◆ Description of the task:
For the entries below, print exactly the lines between the line holding "From the lens to" and the line holding "4.8, -1.3, 8.7", inclusive, and nothing else.

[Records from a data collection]
§ §

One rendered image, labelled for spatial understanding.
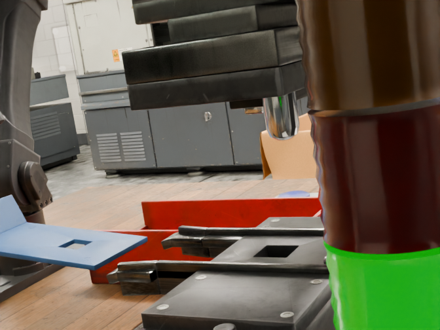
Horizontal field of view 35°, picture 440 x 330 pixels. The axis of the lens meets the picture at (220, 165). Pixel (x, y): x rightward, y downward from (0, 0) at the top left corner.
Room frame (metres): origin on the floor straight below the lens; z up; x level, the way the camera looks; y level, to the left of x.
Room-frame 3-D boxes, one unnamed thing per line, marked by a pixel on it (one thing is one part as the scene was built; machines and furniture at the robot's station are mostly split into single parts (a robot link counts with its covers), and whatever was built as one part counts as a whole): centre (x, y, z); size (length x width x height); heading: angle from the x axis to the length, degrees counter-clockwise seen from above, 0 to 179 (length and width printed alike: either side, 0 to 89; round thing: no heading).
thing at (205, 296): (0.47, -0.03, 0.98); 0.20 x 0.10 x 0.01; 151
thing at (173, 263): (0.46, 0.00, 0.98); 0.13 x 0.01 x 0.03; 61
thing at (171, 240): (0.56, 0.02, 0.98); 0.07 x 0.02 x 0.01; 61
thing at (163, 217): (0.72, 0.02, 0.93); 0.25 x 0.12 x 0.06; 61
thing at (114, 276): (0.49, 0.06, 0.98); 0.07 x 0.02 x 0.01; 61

§ §

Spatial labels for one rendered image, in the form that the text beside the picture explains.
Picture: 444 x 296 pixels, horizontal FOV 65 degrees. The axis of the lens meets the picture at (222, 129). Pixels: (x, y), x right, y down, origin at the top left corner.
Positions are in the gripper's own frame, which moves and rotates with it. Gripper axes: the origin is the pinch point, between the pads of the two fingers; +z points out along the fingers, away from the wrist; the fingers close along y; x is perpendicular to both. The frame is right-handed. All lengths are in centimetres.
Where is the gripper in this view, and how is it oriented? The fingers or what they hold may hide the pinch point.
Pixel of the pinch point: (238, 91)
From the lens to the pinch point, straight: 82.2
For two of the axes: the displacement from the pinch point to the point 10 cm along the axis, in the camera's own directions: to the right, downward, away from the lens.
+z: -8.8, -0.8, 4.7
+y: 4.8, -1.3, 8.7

§ §

◆ Answer for this exercise:
From the lens to the pinch point, straight: 82.2
For two of the axes: the displacement from the pinch point to the point 10 cm along the axis, in the camera's own directions: to the right, downward, away from the lens.
+z: -8.8, -0.8, 4.7
+y: 4.8, -1.3, 8.7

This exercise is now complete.